Nos encontramos en una encrucijada: tenemos una deficiente democracia que, lo que es peor, está siendo utilizada por la derecha para reconstruir su hegemonía traducida en un modelo social sectario, brutalmente clasista, y en un régimen político vertical que actúa contra lo social y subordina a la sociedad. En su defensa, los defensores de una democracia que busca sobre todo el consentimiento de los gobernados, nos recuerdan que podemos votar cada pocos años y producir alternancias de gobierno. Lo que no dicen, sin embargo, es que las promesas incumplidas, elección tras elección, suponen la quiebra de un contrato contraído con el electorado, y tampoco nos recuerdan que el sistema construido ha dejado a la política en un segundo lugar, haciéndola funcional a los intereses del verdadero gobierno: el sistema financiero o eso que se llama Mercado. Podemos elegir entre cabezas de lista pero tenemos vetado reprobar al señor Mercado que es el que siempre gana.

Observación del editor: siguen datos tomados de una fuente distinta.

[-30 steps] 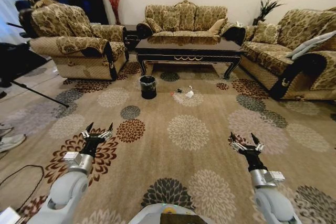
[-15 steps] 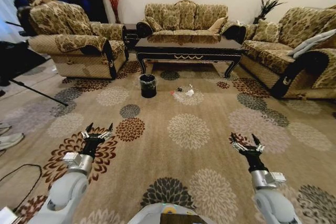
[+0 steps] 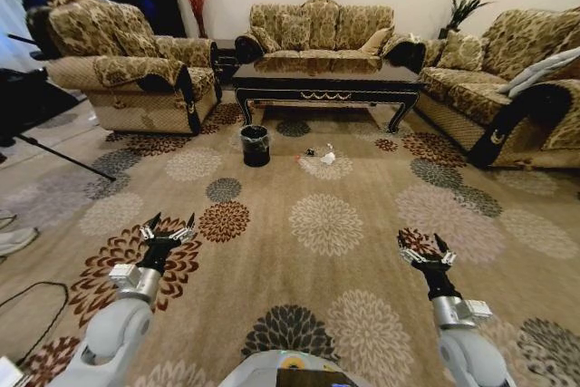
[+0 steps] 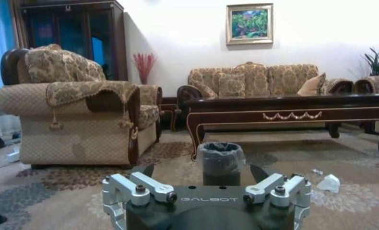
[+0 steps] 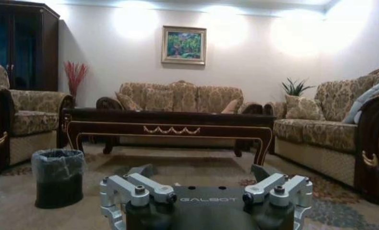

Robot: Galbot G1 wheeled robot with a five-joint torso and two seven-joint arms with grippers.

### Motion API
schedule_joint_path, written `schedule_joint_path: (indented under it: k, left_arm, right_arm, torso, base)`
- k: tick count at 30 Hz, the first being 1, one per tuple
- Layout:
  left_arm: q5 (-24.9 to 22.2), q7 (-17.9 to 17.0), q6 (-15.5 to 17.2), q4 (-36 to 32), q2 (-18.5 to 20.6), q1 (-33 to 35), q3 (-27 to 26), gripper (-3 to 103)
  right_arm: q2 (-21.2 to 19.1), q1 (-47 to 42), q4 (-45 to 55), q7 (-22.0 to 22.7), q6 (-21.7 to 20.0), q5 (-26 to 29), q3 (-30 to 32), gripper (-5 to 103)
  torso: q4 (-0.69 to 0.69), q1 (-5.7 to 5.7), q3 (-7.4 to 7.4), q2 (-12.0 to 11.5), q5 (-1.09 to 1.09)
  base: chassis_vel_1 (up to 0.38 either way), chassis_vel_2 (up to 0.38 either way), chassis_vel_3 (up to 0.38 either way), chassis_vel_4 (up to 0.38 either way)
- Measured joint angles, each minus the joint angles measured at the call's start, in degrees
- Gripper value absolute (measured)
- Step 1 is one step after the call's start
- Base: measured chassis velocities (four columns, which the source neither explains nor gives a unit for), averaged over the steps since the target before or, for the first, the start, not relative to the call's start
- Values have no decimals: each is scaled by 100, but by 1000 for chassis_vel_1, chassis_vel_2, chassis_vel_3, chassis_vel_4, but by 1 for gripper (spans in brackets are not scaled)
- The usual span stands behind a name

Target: Move to the front of the table and pick up the trash from the floor, then place it into the trash bin.

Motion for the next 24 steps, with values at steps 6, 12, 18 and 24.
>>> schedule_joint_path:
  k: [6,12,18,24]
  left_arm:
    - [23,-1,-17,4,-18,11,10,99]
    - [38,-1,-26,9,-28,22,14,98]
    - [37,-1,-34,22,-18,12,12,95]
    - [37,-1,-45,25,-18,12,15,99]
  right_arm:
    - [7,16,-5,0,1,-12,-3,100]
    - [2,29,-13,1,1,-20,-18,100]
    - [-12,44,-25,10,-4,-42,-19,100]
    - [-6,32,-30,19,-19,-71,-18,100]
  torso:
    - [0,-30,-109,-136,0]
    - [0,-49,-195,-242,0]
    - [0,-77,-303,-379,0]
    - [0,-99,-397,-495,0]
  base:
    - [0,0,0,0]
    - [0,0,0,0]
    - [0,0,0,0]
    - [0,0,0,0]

En este escenario el escepticismo crece. Pero no debemos instalarnos en él, pues ello supondría nuestra peor derrota. Al contrario, la respuesta más acertada a cuanto está ocurriendo es defender cada milímetro de la democracia, y luchar por el ensanchamiento de derechos y libertades. No podemos permitir que la lectura derechista de lo qué es y debe ser la democracia salga ganadora. No podemos aceptar que la democracia sea usada como un embudo para que la política sea reducida, minorizada e identificada únicamente como la política institucional. Hoy día, instituciones y partidos defienden el monopolio de la política y se defienden con uñas y dientes de todo movimiento social. Frente a esta realidad la democracia participativa es la respuesta, el antídoto contra su adelgazamiento y languidez. Por eso, independientemente de aciertos y errores los movimientos del 15-M y 15-S son como el aire para respirar: el oxígeno de la democracia.

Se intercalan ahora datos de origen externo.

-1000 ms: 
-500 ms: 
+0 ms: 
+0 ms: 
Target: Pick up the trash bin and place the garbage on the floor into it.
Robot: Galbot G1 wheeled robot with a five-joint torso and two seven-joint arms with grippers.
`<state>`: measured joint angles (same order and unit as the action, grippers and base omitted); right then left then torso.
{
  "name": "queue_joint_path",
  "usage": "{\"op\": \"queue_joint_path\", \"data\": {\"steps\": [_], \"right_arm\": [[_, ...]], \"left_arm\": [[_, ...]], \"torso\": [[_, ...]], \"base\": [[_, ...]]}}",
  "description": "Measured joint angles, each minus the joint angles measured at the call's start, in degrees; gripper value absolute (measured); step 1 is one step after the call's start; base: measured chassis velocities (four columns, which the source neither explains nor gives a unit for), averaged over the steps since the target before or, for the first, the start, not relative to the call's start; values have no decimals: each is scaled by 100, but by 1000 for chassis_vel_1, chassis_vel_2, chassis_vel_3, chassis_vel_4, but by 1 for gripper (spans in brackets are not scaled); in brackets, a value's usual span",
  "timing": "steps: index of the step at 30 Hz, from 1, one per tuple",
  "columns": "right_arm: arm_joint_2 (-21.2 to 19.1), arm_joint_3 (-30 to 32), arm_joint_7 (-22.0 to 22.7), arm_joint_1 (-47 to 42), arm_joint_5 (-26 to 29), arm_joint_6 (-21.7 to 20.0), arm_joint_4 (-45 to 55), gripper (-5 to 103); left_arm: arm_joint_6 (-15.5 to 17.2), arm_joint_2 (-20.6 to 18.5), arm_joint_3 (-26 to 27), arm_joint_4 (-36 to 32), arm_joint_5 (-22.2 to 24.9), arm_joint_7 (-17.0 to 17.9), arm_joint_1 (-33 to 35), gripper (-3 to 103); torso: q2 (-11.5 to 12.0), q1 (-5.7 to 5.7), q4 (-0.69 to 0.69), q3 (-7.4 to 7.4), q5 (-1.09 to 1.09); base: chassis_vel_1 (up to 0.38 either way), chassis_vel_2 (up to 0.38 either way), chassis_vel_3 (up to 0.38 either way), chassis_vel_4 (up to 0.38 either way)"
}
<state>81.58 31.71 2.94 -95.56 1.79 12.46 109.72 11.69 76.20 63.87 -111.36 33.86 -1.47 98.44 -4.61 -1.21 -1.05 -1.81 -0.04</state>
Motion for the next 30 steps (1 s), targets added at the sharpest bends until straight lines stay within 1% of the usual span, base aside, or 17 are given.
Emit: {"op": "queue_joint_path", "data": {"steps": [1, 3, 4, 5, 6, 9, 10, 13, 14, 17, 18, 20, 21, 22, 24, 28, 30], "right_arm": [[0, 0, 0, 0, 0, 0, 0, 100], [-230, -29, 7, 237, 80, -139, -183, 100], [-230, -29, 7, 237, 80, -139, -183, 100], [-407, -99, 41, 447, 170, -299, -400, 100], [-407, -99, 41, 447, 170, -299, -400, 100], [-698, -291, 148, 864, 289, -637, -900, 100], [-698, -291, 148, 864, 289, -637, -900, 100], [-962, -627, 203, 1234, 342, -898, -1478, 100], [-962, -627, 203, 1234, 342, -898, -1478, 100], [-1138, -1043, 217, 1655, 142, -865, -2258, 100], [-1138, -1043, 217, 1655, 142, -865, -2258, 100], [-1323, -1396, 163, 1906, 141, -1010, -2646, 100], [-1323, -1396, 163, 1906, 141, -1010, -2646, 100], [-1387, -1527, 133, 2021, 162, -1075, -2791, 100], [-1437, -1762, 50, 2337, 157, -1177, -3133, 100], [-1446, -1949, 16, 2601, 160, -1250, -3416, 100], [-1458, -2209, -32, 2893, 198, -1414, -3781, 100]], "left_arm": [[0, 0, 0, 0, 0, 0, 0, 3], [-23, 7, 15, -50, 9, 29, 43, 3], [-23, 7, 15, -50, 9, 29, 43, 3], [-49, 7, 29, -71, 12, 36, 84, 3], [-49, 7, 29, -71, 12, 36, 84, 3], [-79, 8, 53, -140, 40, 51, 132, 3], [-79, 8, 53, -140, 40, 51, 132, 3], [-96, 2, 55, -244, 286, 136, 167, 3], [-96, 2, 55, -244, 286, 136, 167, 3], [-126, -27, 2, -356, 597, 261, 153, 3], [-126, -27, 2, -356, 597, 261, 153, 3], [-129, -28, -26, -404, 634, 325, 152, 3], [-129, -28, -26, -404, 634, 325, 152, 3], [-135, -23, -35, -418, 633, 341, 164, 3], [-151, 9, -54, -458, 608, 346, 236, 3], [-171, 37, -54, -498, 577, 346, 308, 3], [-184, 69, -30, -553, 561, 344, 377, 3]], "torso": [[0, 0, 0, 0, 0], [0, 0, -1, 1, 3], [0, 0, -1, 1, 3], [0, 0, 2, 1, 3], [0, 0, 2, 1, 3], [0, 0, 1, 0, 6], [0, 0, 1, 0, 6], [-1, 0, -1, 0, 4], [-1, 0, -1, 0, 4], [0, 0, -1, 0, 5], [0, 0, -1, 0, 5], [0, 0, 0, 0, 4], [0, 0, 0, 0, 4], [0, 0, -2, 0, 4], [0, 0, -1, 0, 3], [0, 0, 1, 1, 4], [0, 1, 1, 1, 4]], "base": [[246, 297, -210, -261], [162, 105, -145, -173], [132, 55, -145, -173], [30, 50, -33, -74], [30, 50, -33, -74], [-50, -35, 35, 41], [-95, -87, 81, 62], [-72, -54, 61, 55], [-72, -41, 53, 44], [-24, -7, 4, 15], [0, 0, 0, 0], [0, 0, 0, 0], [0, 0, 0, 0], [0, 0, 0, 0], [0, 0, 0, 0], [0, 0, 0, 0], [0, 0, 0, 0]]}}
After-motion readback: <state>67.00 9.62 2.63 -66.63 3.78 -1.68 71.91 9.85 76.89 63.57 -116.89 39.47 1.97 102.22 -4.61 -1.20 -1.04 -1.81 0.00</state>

Hemos de defender asimismo el sistema de partidos políticos. Paradójicamente. Pero es necesario porque es parte de la centralidad de la democracia. Sin partidos tendríamos un régimen de pensamiento único. Ahora bien, hemos de ser muy exigentes con los partidos políticos. Para empezar deben entender que en ellos no se acaba la actividad política. Sé que les molesta, pero en la sociedad civil hay una riqueza de pensamiento y de propuestas con frecuencia más lúcidas que las que emanan de sus filas. En los partidos se ha instalado una pereza intelectual para complejizar y problematizar conceptos y paradigmas. Prefieren el camino fácil del raca raca, del pensamiento pobre; prefieren la disputa política en términos de descalificaciones e insultos, antes que elaborar razones y planteamientos positivos. De verdad sobran los partidos atrápalo-todo, los profesionales-electorales o los mediáticos, y faltan partidos responsables, constructores de sociedad, y dispuestos por ello ha ser monitoreados por la ciudadanía.

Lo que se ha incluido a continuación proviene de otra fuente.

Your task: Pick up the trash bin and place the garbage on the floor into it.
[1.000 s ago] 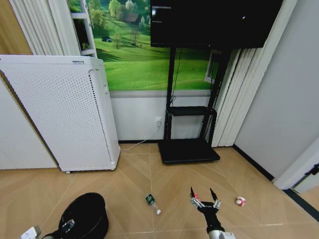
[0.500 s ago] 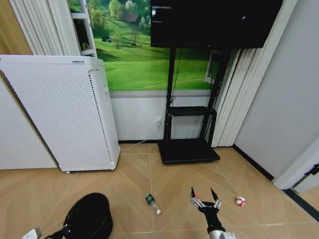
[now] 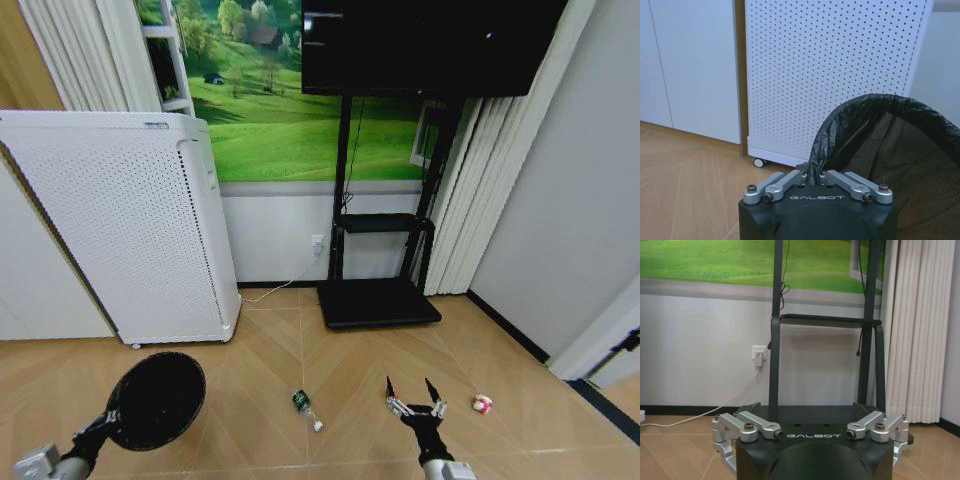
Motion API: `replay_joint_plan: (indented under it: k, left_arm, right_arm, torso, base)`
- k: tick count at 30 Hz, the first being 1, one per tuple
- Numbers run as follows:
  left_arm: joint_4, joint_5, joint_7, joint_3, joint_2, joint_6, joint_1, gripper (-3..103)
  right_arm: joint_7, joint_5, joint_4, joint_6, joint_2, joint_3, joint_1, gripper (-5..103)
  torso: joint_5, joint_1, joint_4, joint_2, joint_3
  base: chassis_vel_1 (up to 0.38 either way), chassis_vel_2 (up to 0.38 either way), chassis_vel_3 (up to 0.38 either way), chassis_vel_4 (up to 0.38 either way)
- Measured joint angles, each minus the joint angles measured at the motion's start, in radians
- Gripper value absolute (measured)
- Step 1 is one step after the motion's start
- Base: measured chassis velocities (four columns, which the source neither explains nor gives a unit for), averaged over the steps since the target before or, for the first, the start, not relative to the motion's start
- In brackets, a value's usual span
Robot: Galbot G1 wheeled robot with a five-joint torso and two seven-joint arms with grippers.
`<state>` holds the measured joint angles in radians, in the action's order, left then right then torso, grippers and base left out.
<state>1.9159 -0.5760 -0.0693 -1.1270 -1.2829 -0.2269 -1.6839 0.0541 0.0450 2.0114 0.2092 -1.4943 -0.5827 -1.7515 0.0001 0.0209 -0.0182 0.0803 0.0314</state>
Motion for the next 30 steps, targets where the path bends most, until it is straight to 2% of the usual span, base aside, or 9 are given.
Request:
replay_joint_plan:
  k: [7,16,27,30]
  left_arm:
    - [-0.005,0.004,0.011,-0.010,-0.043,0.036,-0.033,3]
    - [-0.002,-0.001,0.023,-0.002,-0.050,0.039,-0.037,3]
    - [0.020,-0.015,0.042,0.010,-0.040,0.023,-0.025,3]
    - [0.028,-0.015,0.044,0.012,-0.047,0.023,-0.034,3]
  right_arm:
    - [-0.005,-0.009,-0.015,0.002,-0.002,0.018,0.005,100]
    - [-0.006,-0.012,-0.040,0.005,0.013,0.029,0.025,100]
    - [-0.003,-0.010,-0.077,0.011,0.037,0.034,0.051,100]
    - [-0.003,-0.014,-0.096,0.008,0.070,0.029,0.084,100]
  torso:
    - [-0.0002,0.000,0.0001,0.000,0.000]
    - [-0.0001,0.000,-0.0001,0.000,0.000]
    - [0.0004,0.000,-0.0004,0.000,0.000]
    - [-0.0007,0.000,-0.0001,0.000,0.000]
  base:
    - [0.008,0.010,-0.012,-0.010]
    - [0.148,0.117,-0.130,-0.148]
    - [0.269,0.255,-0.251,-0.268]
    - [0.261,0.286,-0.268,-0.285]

Mi tesis, por consiguiente, es que la derecha en el Gobierno central impulsa una involución dirigida a acabar con el estado del bienestar, al tiempo que utiliza métodos coactivos para lograr la decadencia de la sociabilidad (pretende individuos pasivos, expectantes, insolidarios, timoratos y disciplinados) y trata de imponer una democracia reducida a votocracia, plenamente sometida a los poderes económicos. Enfrentarnos a ello es reivindicar el lugar de la política y su centralidad en la toma de decisiones que afectan al conjunto social. Ojalá haya partidos políticos capaces de situarse en esta perspectiva, de animar la participación ciudadana en la vida pública, y de hacer de la política un servicio a la sociedad y no un reino para sus intereses.